EXERCISE AIM — Provide only the number of lines below that contain the word "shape".

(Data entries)
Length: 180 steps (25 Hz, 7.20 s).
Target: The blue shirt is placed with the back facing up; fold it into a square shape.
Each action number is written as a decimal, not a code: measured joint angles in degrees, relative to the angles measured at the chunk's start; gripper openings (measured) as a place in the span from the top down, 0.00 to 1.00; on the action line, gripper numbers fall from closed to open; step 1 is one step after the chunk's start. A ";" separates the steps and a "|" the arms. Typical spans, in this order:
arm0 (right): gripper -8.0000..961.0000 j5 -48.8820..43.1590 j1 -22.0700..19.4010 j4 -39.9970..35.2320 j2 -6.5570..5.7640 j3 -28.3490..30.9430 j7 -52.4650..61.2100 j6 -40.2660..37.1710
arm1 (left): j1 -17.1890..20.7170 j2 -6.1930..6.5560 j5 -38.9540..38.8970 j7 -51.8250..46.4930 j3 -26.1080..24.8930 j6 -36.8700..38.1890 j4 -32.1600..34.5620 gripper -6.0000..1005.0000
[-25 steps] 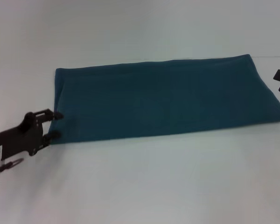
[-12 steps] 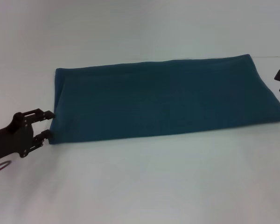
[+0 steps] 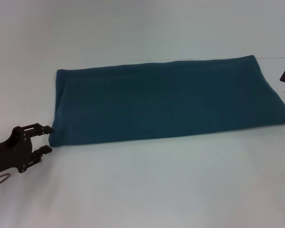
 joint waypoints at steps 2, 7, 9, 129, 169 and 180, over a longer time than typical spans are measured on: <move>0.28 0.00 -0.10 0.00 0.01 0.18 0.01 0.00 | -0.07 -0.10 0.00 -0.07 0.01 -0.63 -0.21 0.44; 0.28 0.00 -0.29 0.02 -0.04 0.99 0.27 -0.01 | -0.25 -0.20 -0.32 -0.41 -0.16 -2.66 -1.48 0.44; 0.28 0.00 -0.34 0.06 -0.07 1.21 0.35 -0.01 | -0.37 -0.20 -0.43 -0.61 -0.26 -3.23 -1.81 0.44; 0.28 -0.45 0.50 3.42 0.35 3.52 0.48 1.81 | -15.98 3.84 -0.68 20.06 5.42 15.19 16.21 0.94; 0.29 -0.45 0.74 4.62 0.35 2.17 0.46 3.85 | -25.96 -4.07 -3.13 24.94 54.47 -13.90 11.81 0.86; 0.29 -0.52 0.49 4.65 0.21 2.11 0.67 4.38 | -19.81 -3.51 -18.16 24.67 46.26 -14.41 16.97 0.44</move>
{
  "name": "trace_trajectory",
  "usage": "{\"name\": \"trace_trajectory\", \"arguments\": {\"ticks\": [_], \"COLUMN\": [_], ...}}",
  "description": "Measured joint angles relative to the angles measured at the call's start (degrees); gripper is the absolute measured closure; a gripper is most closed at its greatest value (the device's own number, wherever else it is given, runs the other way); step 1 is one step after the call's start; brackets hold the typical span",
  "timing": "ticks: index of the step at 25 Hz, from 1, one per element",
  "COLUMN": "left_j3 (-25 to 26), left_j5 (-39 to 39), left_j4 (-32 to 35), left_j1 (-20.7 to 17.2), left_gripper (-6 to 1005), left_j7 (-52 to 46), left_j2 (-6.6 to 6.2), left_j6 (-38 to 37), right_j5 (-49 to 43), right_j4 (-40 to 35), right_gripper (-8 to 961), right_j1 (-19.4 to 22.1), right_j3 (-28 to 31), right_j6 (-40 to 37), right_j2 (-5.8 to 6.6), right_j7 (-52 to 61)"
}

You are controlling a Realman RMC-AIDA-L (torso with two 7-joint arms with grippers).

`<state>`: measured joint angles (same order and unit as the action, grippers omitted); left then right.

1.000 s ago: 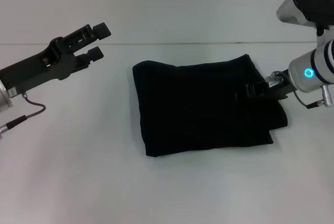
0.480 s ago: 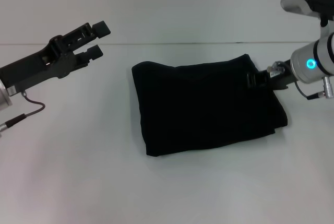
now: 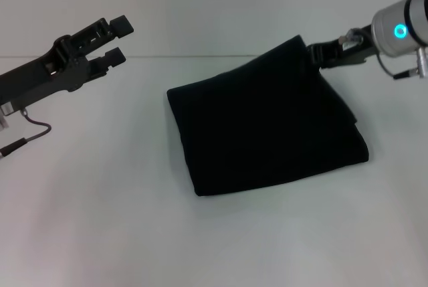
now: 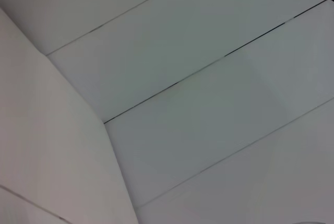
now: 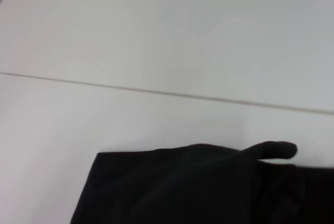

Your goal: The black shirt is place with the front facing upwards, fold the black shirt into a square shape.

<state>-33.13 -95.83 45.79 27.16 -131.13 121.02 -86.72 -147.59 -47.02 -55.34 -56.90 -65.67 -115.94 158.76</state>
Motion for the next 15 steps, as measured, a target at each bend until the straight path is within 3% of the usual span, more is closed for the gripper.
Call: {"name": "trace_trajectory", "arguments": {"ticks": [5, 10, 15], "left_j3": [0.0, 0.1, 0.2], "left_j5": [0.2, 0.2, 0.2], "left_j4": [0.0, 0.0, -0.7], "left_j1": [0.0, 0.0, 0.0], "left_gripper": [51, 51, 52], "left_j7": [0.0, 0.0, 0.0], "left_j2": [-0.01, 0.0, 0.03], "left_j6": [0.1, 0.2, 0.6], "right_j5": [-7.7, -8.8, -9.5], "right_j4": [1.6, 3.2, 9.3], "right_gripper": [850, 850, 851], "right_j1": [-1.6, -0.9, -1.2], "right_j3": [0.6, 0.6, 0.0], "right_j6": [0.0, 0.7, 4.3], "right_j2": [-0.04, 0.19, 0.66], "right_j7": [3.0, 3.3, 2.7]}}
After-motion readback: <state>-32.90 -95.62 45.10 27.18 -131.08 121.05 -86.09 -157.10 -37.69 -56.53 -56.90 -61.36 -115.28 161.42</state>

PROBLEM SOLUTION — 2